Chapter Text
The thing-- which shouldn’t need to be stated, because it’s a well known fact-- is that people don’t usually remember their birth.
That’s just the way things were. The only reason that Desmond remembered being born at all was because the memories didn’t belong to him. They belonged to Ezio, and Desmond was forced to relive them, all thanks to the morally ambiguous machine that made ancestral memories into Netflix for evil scientists.
Desmond also remembered dying. He didn’t want to think about that.
(He didn’t want to think about the moment of not-pain when his hand was dropping, then the untold time after where it was just pain and heat and the desire to rip his hand away, to move at all, and the inability to do so.)
That time, the time after the bones in his arm melted, it took him a while to figure out he was alive again.
Things were muddled, sounds coming and going before he could really grasp onto them. He was so, so fucking tired, and trying to stay awake was like trying to get nutrients from eating fucking rocks, so for a while, he didn’t try very hard. He didn’t have the energy to worry about what the hell was happening to him, much less deal with it, so he didn't.

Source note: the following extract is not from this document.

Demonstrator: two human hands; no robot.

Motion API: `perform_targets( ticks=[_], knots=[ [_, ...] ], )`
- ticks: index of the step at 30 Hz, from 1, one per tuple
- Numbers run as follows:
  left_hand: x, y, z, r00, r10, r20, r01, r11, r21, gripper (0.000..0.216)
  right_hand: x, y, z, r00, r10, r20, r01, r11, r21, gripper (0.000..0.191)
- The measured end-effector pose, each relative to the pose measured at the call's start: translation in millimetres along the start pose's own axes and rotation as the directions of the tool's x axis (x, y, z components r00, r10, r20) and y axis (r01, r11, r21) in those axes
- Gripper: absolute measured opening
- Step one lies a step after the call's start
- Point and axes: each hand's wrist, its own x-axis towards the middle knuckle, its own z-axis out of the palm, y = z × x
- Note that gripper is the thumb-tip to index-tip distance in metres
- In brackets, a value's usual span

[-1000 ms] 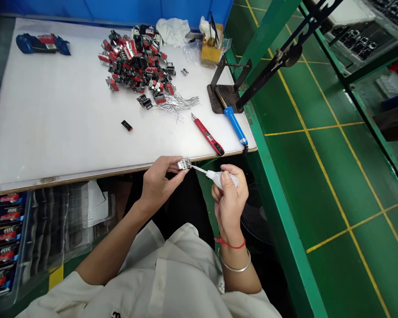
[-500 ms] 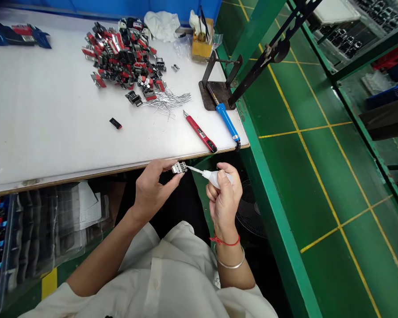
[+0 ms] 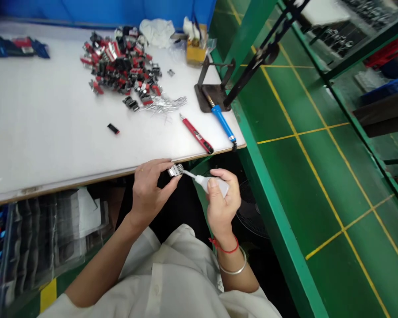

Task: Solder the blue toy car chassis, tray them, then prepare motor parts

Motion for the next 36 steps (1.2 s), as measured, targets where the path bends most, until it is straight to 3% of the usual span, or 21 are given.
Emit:
perform_targets(
  ticks=[3,6,10,13,17,22,27,31,36],
  knots=[
    [3.9,-4.8,-3.7,0.999,0.027,-0.019,-0.027,0.999,0.044,0.023,2.3,-4.8,4.9,1.0,0.021,0.012,-0.021,1.0,-0.015,0.024],
    [10.1,-11.4,-7.0,0.996,0.075,-0.048,-0.072,0.995,0.073,0.022,8.8,-12.1,13.4,0.982,0.174,0.077,-0.184,0.97,0.159,0.026],
    [13.6,-19.8,-8.4,0.993,0.083,-0.082,-0.073,0.991,0.114,0.026,18.2,-15.0,20.5,0.91,0.317,0.267,-0.407,0.802,0.436,0.038],
    [10.7,-21.5,-9.5,0.994,0.055,-0.097,-0.041,0.988,0.146,0.027,19.4,-14.5,20.7,0.884,0.316,0.344,-0.459,0.725,0.513,0.042],
    [6.3,-18.7,-10.8,0.993,0.045,-0.109,-0.027,0.987,0.156,0.025,15.7,-14.8,20.2,0.886,0.332,0.325,-0.459,0.728,0.508,0.044],
    [3.4,-15.2,-9.4,0.995,0.007,-0.103,0.008,0.99,0.144,0.023,8.0,-8.5,18.3,0.939,0.288,0.189,-0.34,0.861,0.377,0.034],
    [0.2,-14.1,-6.7,0.996,-0.008,-0.094,0.022,0.989,0.149,0.02,-0.1,1.0,14.2,0.997,0.061,0.051,-0.065,0.995,0.07,0.022],
    [-1.7,-14.6,-6.2,0.997,-0.014,-0.077,0.026,0.988,0.152,0.019,-3.1,1.3,14.4,0.988,-0.153,0.018,0.154,0.981,-0.117,0.017],
    [-3.5,-15.5,-5.7,0.997,-0.007,-0.073,0.018,0.988,0.151,0.018,-4.2,-0.9,16.7,0.97,-0.241,0.02,0.241,0.96,-0.14,0.013]
  ],
)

(Things were always happening to him, all the time, constantly, and he just couldn’t fucking take it anymore, it was never his choice, he couldn’t, he couldn’t fucking do it anymore he just couldn’t--)
Slowly, Desmond noticed things.
He was aware of being wrapped in something soft. Of being held close by someone, the vibrations of their chest soothing him when he cried.
(Being held didn’t stop the nightmares he had about Precursor ghosts, or of his family-- no, of Ezio’s family dying, or of his father’s-- no, of Haytham’s warm blood on his hands, and the people he was with, did they know this? Did they know that was why he frequently woke, inconsolable and screaming?)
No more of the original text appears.